Klara Izabella Pacowa, born Claire Isabelle Eugenie de Mailly-Lespine (1631 - 11 March 1685), was a Polish court official. She was a lady-in-waiting and confidante of two of the queens of Poland, Marie Louise Gonzaga and Eleanor of Austria, Queen of Poland, and came to play an important part in Polish political life.

==Early life==
She was the daughter of the French count Antoine de Mailly-Lespine and Genevieve d’Urfé, widow of Prince Charles Alexandre de Croÿ-Havré.

===Lady-in-waiting to Marie-Louise===
As a poor distant relation to Marie Louise Gonzaga, she arrived in Poland as a maid-of-honour in service to the queen. She served as maid-of-honour to the queen from 1646 to 1654. She attracted attention by her beauty in the court ballet The Four Seasons, and was named as one of the nymphs of the queen's court in the poem "Psyche" by Jan Andrzej Morsztyn. The politically active queen Marie Louise used her ladies-in-waiting to form connections and alliances which could be of use to her in state affairs, and on 28 June 1654 she arranged for Klara Izabella to marry Krzysztof Zygmunt Pac.

After marriage, she continued as a close companion to the queen. During the Deluge, Klara Izabella accompanied the queen to Silesia and then the royal court around Poland during the war with Sweden, being present with the queen in Gdansk in January 1657, and Silesia in April; she returned to Warsaw in 1659. As most ladies-in-waiting of the politically active queen, Klara Izabella followed the queen's example and engaged actively in state affairs. She is believed to have persuaded her spouse to support the French candidate in the following election of 1661, and she herself raised a sum of 3000 livres to benefit French interests during the election. Being the lady-in-waiting to the queen and constantly present at court, she formed valuable connections, protected the interests of her spouse and promoted him in the eyes of the royal couple and mediated any conflicts between them. She maintained connections with foreign rulers through their diplomats, whom she received as guests in the Belvedere Palace her husband had built for her as her residence in Warszaw in 1663. During the 1660s, French diplomat Pierre de Bonzy referred to her and Maria Kazimiera Sobieska, her rival as favorite, as the two most important and influential women at the Polish court after the queen.

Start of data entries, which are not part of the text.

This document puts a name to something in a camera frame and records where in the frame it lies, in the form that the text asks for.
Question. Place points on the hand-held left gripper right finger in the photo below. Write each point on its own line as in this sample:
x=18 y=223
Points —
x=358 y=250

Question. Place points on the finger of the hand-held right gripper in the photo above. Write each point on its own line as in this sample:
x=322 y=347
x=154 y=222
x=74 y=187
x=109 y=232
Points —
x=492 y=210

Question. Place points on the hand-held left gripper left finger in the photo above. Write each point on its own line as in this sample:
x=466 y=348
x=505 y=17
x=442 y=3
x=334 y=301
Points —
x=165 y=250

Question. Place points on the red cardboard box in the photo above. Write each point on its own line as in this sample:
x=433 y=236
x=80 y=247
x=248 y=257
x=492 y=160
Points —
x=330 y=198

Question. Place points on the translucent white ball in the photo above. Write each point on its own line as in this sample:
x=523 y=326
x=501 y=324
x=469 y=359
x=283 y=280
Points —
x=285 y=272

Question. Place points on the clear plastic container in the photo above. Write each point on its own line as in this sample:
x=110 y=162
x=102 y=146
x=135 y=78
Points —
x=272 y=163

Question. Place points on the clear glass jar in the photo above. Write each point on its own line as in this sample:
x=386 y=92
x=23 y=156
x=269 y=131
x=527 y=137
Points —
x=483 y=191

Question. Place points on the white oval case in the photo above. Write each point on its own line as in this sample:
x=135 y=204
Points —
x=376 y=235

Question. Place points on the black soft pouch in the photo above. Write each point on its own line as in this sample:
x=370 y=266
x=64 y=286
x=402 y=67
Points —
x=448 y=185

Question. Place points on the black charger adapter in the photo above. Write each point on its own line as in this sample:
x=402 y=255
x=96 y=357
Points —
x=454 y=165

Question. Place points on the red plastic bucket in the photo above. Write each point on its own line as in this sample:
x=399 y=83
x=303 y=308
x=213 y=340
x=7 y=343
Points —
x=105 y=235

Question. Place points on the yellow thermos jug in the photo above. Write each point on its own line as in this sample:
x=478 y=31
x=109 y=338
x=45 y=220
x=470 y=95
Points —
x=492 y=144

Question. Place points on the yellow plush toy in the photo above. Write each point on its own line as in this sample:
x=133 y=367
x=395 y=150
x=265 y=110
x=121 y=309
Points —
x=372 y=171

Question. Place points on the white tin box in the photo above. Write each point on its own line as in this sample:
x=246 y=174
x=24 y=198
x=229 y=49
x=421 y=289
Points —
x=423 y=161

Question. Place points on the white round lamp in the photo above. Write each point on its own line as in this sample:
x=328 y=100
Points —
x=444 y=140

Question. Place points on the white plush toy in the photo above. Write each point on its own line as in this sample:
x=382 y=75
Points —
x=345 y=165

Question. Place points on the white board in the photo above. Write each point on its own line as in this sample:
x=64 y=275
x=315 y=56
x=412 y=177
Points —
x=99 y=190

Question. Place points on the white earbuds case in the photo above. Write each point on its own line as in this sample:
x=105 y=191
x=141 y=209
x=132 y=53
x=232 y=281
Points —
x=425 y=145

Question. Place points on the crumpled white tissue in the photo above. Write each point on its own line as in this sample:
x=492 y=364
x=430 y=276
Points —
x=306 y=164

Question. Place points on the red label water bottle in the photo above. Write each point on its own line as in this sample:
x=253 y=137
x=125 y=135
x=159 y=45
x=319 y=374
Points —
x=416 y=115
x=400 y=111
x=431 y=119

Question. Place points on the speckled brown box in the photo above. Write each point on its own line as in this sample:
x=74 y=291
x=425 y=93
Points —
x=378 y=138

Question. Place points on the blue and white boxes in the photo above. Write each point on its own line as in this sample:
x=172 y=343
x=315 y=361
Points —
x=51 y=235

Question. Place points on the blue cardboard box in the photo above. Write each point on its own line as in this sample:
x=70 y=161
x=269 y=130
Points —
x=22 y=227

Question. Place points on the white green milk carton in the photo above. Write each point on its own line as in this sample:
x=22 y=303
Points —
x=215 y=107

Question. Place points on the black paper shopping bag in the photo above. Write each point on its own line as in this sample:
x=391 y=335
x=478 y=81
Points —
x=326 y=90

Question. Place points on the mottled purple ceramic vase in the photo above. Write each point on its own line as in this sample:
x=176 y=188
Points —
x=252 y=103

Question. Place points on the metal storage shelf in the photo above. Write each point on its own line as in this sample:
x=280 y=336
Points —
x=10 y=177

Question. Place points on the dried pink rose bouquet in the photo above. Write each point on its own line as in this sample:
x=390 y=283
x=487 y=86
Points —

===Lady-in-waiting to Eleanor===
During the reign of King Michał Korybut Wiśniowiecki, she and her husband were the leaders of the Pro-French Pac-Party and suggested a marriage between the king and the French candidate for the position of queen consort in alliance with the French envoy Hugo de Lionne. When this ended in failure in 1669, they made an alliance with Austria instead, and she was appointed lady-in-waiting to the king's new queen, Eleanor of Austria. Klara Izabella Pacowa swiftly managed to gain the confidence of queen Eleanor, as she helped the newly arrived queen acclimate to Poland and navigate the political system, and in return became her most influential lady-in-waiting.

===Reign of Sobieski===
After the death of King Michał, she supported the candidacy of Charles V, Duke of Lorraine in the next election as king of Poland, as he was due to marry the queen dowager, meaning a continuation of Klara's influential role as court favorite. The victory of John III Sobieski in the election of 1674 was a disappointment: he was married to her former rival, Maria Kazimiera Sobieska, with whom she had a very unfriendly relationship. In 1676, she opposed the wedding between Michał Kazimierz Pac and the queen's sister Maria Anna d'Arquien de la Grange. In 1677, she promised the Brandenburg envoy Johannes von Hoverbeck that she would persuade her husband to influence the king to make peace with Brandenburg, but the relationship between her and her spouse had also deteriorated because of his adultery with Zofia Leszczyńska.

Widowed in 1684, she was left with a fortune in her dower lands, but died of cancer one year later.